Светлый фон

Молодой друг Дугласа Купера был прав в главном: в этой зловещего вида мастерской были созданы самые, наверно, замечательные полотна Никола де Сталя. И он сам и те, кто следил тогда за его творчеством, писали об истинном взрыве, об озарении. Почти полторы сотни картин за девять месяцев Антиба! И каких картин!

Учтите, что при этом художник еще успевал разъезжать по Франции, наблюдать за преобразованием своего «малого замка» в Менербе, съездил в Париж, сгонял на выставку живописи Курбе в Лионе.

Он писал натюрморты. Уголок мастерской, какая-то посуда, бокалы, хлеб насущный, кофейник, салатница… И при этом бокалы его были удивительными, предметы излучали внутренний свет. И его «Хлеб», и его «Салатницу», и его «Этажерку» называют шедеврами.

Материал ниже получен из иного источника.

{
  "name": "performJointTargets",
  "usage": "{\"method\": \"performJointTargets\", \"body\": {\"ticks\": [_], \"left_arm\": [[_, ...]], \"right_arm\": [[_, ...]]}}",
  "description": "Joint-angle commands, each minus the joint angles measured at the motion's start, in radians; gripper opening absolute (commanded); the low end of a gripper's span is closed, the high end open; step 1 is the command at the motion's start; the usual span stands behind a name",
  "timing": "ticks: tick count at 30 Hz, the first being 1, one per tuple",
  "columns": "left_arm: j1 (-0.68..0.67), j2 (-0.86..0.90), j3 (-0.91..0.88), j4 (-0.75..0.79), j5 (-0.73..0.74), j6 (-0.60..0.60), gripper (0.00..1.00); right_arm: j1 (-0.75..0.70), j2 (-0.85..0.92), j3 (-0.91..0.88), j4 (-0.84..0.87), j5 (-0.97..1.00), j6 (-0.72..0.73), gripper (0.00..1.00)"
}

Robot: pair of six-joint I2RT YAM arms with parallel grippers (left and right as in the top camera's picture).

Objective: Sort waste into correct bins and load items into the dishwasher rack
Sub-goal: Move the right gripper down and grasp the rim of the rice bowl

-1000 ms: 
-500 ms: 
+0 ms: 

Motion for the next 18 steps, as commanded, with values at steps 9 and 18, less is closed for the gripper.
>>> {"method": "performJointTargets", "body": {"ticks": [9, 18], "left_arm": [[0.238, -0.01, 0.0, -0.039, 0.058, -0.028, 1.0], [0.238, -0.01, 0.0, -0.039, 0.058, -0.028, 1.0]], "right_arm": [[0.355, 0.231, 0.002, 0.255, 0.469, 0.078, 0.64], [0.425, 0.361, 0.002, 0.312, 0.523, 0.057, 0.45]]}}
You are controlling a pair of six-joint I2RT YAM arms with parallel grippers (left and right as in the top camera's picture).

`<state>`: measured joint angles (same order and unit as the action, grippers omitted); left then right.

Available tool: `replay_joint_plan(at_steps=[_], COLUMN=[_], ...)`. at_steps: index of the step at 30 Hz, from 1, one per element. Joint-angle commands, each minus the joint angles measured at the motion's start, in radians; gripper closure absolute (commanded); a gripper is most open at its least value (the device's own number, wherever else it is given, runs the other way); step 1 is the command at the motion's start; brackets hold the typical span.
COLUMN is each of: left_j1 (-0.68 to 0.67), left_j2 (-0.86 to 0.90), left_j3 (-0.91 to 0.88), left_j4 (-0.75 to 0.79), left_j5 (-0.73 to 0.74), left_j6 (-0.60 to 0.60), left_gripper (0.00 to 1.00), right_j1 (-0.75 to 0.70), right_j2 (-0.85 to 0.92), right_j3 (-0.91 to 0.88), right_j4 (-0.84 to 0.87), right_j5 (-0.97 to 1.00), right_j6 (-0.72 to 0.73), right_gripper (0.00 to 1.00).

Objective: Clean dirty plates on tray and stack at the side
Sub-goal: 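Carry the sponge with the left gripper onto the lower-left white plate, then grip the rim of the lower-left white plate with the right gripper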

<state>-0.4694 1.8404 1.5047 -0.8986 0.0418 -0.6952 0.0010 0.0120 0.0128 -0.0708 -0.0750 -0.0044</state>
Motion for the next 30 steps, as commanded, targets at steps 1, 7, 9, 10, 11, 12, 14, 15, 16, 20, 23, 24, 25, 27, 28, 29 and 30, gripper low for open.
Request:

Он писал морские пейзажи, антибский порт, корабли, лодки, лодки, лодки. Одни искусствоведы называют шедевром его «Порт», другие «Средиземное море», третьи его «Корабли»… Многие пишут, что это и есть «настоящий Сталь». А лондонские аукционы «голосуют рублем». Точнее, долларом.

Конечно, его огорчали попреки маститого Дугласа, замечания Лекюира, осторожные намеки Розенберга. Но он не переставал искать. Красный цвет неистощимо боролся у него с синим…

Художник выглядел теперь еще более надменным, самоуверенным и нетерпимым. Однако он был уязвим, он переживал мучительные сомнения. Искал гуру, наставника, исповедника. В отсутствии Жана Борэ на Ривьере Никола садился за письма Жаку Дюбуру, которому он писал в декабре 1954, на вершине своей американской славы:

«То, за что я взялся, это мое беспрерывное обновление, воистину беспрерывное, это не так легко. Моя живопись, я знаю, какой она представляется, ее неистовство, ее непрестанное борение и проба силы, но она очень хрупкая, в добром смысле слова, это вещь возвышенная. Она хрупкая, как любовь… Когда полотно удается, я страшным образом ощущаю элемент случайности, как при головокружении, элемент удачи, удачного приложения силы. Несмотря ни на что, это, по всей видимости, только удача… и это страшно, это печально, это обескураживает…»

В Ланьи и в Менербе, а потом и в Антибе Сталь теперь писал фигуру. Точнее, обнаженную фигуру (ню). Чаще всего одну и ту же женскую фигуру, которая стала для него наваждением, – фигуру обнаженной люберонки Жанны, дочери арендатора Матье, ученицы и музы искушенного резистанта Рене Шара, замужней дамы, матери двоих детей. Она стала «моделью» Никола де Сталя. Возможно, ее семье не мешал приработок, да и вообще, может, лестно быть моделью ходожника. Жанна стала моделью де Сталя, его возлюбленной, его мучительницей. Она стала персонажем таинственной истории де Сталя, мифологическим персонажем французской и мировой живописи (вроде как былая одесситка Дина Верни – Эйбиндер или казанская девушка «Гала» – Дьяконова). Ее переписка с художником до сих пор упрятана за семью печатями, писать о ней одетой и сегодня запрещено, но о ней же, о другой, обнаженной, о ее ню можно писать сколько угодно, потому что это уже чистое искусствоведенье. Признанные мэтры искусствоведенья пишут об этих ню де Сталя восторженно. На одном из сайтов французского интернета, можно даже отыскать неопределенных лет фотографии этой дамы. Они не обманывают самых трезвых предположений. Хотя не могут опровергнуть и самых грустных догадок.